Additionally, hundreds of protestors, both male and female, have been blinded by security forces who deliberately fired birdshot in their faces. Among them is Ghazal Ranjkesh, a law student from Bander Abbas, who stated on Instagram: ‘the last thing my right eye recorded was the smiling face of the man who shot me.’ Then, displaying the defiance that has become the hallmark of Iranian women and girls, who continue to protest despite the violence and intimidation, she added: ‘The shooter didn’t know I’m bullet proof.’
Estimates so far are that at least 529 protesters have been killed and 19,700 detained. The regime has also sentenced protesters to death. Already six men have been executed, and over 100 others – including women – are at risk of execution, or of receiving death sentences on dubious criminal grounds, or vague religious charges such as ‘Moharebeh’ (Warring against God). Far from stopping the demonstrations, the executions appear to have galvanised them, with 40 day commemoration protests breaking out overnight in several major cities, including Tehran, Arak, Isfahan, Izeh and Karaj, following the last judicial murders.

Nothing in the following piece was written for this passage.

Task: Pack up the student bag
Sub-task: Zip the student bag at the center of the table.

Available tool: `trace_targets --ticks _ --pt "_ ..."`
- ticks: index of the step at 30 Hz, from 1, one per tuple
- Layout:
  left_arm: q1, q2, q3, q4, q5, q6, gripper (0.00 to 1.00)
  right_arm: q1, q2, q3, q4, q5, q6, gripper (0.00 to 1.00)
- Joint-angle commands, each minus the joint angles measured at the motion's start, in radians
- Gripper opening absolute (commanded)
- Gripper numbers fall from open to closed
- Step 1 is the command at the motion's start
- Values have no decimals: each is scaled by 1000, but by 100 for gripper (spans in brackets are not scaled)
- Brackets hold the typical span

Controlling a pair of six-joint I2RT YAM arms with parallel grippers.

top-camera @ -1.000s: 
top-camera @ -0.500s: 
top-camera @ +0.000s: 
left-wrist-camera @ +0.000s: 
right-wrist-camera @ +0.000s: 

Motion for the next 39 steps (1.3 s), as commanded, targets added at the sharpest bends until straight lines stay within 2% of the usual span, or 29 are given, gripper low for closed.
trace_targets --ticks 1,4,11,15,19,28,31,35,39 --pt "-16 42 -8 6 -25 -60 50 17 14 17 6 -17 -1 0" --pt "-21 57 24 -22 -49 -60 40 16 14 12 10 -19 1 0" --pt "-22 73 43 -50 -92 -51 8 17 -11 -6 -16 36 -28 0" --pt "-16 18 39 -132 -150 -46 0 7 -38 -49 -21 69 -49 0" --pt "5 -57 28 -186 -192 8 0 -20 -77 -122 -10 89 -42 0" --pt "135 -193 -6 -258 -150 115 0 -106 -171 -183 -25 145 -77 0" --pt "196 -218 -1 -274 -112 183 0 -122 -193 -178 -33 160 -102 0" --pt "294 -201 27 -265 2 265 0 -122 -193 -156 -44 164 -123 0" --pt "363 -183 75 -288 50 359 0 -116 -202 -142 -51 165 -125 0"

‘They having nothing left to lose’
CSW spoke recently with a young Christian in exile, who grew up under the current regime, and who described the difficulties of living with such curtailed freedoms as a girl and woman, including the ability to walk on a street alone, the mandatory hijab, the banning of makeup (although restrictions were eased years later). She described how a fellow student was forced to remove the red lipstick she was wearing with a razor blade, causing cuts and bleeding all over her face. She also described the need to ‘always watch your back’, for fear of making the slightest move that could be used by the authorities to justify taking swift punitive, and often brutal, action.

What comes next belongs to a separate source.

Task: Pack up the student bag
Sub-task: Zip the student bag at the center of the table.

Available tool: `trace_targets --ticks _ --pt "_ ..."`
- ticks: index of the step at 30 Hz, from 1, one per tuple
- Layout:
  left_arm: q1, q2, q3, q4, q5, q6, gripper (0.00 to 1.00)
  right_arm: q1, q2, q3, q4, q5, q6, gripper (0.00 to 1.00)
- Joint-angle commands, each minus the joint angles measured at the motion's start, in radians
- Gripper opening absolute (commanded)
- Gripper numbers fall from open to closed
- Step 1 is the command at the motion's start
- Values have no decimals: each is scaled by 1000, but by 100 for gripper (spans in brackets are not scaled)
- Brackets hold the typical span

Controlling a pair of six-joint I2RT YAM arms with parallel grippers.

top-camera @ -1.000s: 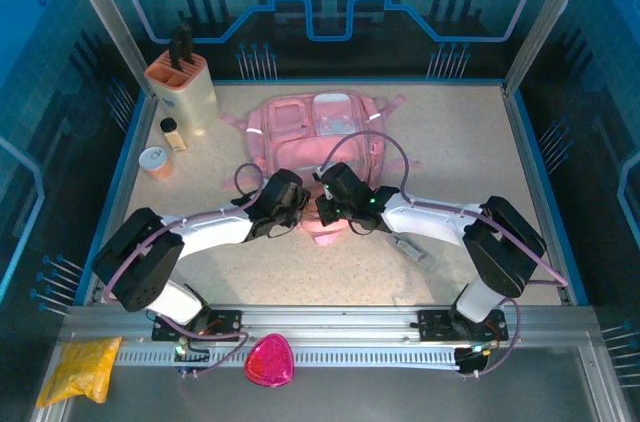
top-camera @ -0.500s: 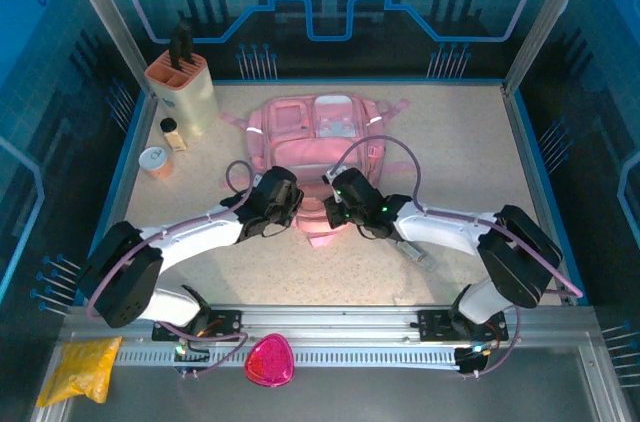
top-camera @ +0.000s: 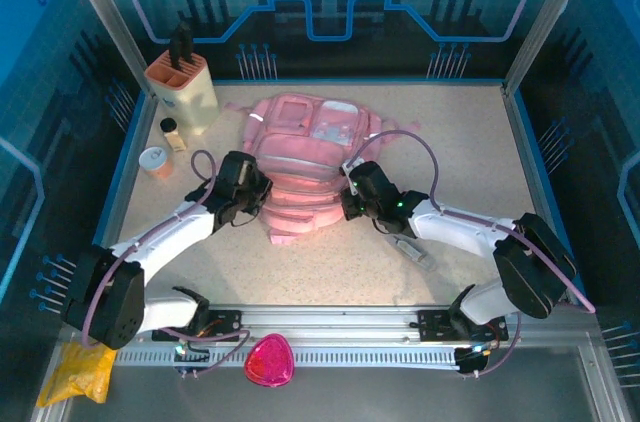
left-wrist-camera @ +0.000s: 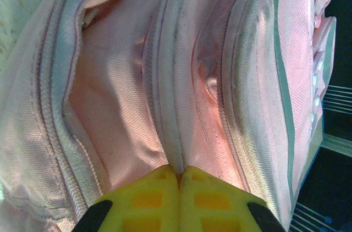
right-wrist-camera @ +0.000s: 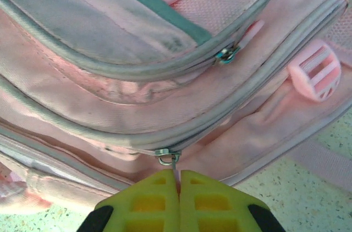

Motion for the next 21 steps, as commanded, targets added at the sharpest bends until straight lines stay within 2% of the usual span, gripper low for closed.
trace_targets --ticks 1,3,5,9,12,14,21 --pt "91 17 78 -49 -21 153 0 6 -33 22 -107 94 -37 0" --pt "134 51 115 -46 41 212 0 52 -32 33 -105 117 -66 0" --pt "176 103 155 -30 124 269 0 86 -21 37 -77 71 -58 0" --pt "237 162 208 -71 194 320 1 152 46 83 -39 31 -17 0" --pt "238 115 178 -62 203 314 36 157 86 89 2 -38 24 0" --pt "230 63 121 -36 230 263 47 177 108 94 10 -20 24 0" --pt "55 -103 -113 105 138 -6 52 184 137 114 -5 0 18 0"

While recognising that protests are an embedded part of Iranian resistance, she explained how it is different this time for young people. This generation of protesters believes they have ‘nothing left to lose’ as they fight for their future, and that if the worst occurs, then ‘dying is better than living’ under such oppression. Despite the overwhelming odds, she retains a sense of optimism, inspired by the persistence and unity of the Iranian people themselves.
The young woman does not know when she will be able to return home, but fervently believes it is only a matter of time before the government collapses, as the people’s resistance will only strengthen as the regime becomes more oppressive. In the meantime, those who, like her, anticipate the end of this repressive era are maintaining cautious optimism that this may indeed be a turning point in the fight for women, for life, and for freedom.